Jessica Ní Mhaoláin arriving at Leinster House yesterday for the Dáil Committee meeting
on Disabilites. Photo: Colin O’Riordan
Jessica Ní Mhaoláin arriving at Leinster House yesterday for the Dáil Committee meeting on Disabilites. Photo: Colin O’Riordan
Breda Heffernan

Breda Heffernan

A young woman who is visually impaired has told an Oireachtas Committee she had to pay for more than 30 visits to her GP last year after she lost her medical card once she got a job.

Jessica Ní Mhaoláin, from Co Cork, said she was "well aware" she would lose State supports, such as the medical card she had had for nearly 20 years, when she finally got offered the job last November after a two-year search.

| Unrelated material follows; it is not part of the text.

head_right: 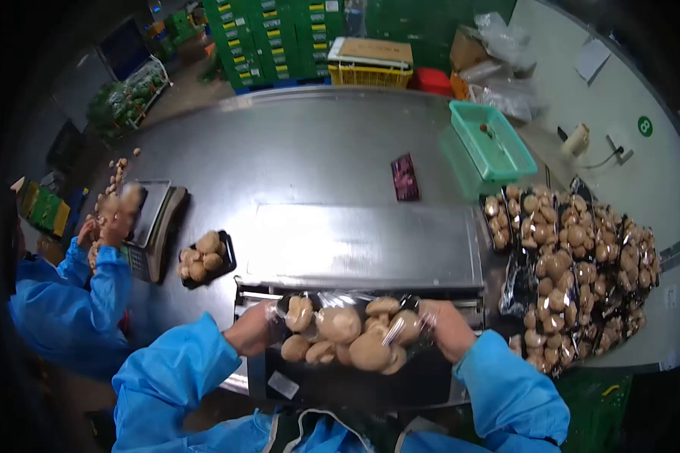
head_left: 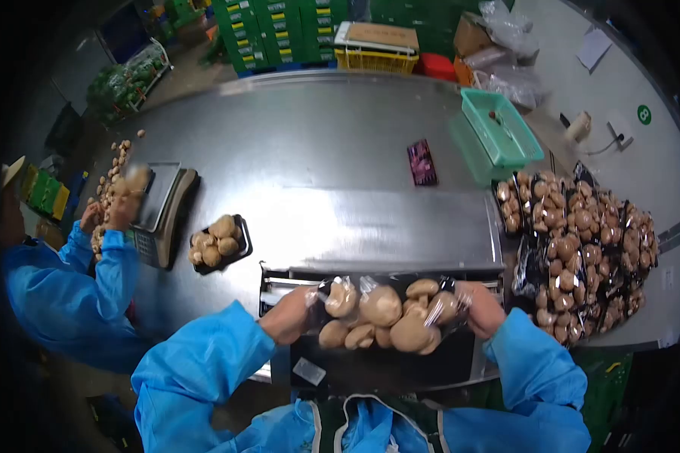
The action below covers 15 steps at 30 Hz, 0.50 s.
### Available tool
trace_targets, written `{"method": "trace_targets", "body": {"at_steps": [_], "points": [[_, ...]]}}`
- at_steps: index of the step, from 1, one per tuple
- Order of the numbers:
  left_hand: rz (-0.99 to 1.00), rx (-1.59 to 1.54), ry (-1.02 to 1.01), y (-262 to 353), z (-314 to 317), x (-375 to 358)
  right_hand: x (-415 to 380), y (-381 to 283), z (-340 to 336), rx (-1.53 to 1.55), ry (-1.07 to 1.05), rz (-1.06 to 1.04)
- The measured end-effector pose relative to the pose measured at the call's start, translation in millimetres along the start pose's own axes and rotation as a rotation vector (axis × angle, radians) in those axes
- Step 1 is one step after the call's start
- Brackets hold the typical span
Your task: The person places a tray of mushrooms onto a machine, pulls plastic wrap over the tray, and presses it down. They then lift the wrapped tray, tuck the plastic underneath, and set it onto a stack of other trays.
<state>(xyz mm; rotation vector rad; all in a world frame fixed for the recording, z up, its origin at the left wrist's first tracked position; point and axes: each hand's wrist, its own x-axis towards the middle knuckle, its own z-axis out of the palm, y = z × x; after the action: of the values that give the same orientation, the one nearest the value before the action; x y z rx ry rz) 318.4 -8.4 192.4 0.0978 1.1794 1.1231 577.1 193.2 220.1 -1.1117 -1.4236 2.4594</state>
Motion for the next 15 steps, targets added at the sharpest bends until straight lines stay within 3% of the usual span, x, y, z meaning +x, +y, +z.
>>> {"method": "trace_targets", "body": {"at_steps": [3, 4, 5, 6, 7, 9, 11, 13, 14, 15], "points": [[-0.158, -0.162, 0.132, -77, -3, -15, -28, 87, -10, 0.078, 0.061, 0.12], [-0.13, -0.178, 0.14, -97, -1, -23, -33, 119, -18, 0.096, 0.073, 0.155], [-0.095, -0.191, 0.146, -115, -1, -30, -38, 139, -23, 0.111, 0.084, 0.182], [0.181, -0.143, 0.16, -139, -9, -33, -47, 125, -5, 0.16, 0.197, 0.216], [0.31, -0.009, 0.247, -147, -9, -34, -54, 119, 3, 0.239, 0.17, 0.104], [0.255, -0.135, 0.359, -145, -12, -43, -59, 122, -4, 0.45, 0.122, 0.041], [0.354, -0.161, 0.332, -135, 2, -50, -57, 136, -1, 0.611, 0.14, -0.048], [0.491, 0.083, 0.436, -141, 4, -47, -48, 150, 6, 0.208, 0.372, -0.22], [0.56, 0.235, 0.456, -143, 5, -43, -45, 148, 14, -0.313, 0.502, -0.399], [0.592, 0.263, 0.56, -143, 14, -35, -39, 146, 22, -0.489, 0.611, -0.515]]}}
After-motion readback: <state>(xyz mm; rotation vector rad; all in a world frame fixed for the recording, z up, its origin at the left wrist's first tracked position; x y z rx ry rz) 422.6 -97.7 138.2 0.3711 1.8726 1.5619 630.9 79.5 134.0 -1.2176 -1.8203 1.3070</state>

"It got to the stage in my life where I was so disheartened at applying for jobs and not getting them that, at that stage, I didn't care about losing supports.

"In hindsight, I was naïve because I'm feeling it in my pocket now. The HSE seems to think that my blindness had been cured overnight when I got a job," she said.

She told TDs and senators that at least 10pc-15pc of her monthly income was going to cover her medical costs.

Ms Ní Mhaoláin now works as a constituency assistant to Sinn Féin MEP Liadh Ní Riada.

Despite graduating from UCC with a Masters in Government in 2016, she struggled at primary and secondary level with a lack of educational supports.

Pádraic Moran, who has cerebral palsy and uses a wheelchair, told the joint meeting of the Oireachtas Education, Health and Social Protection Committees, that people with disabilites are "forgotten about".

He has a degree in Communications from DCU and works for Sky Ireland. He told how he lost his medical card and travel pass when he began working.

"I was told by the Department of Social Protection to go back part-time then we can give you all your benefits back," he said.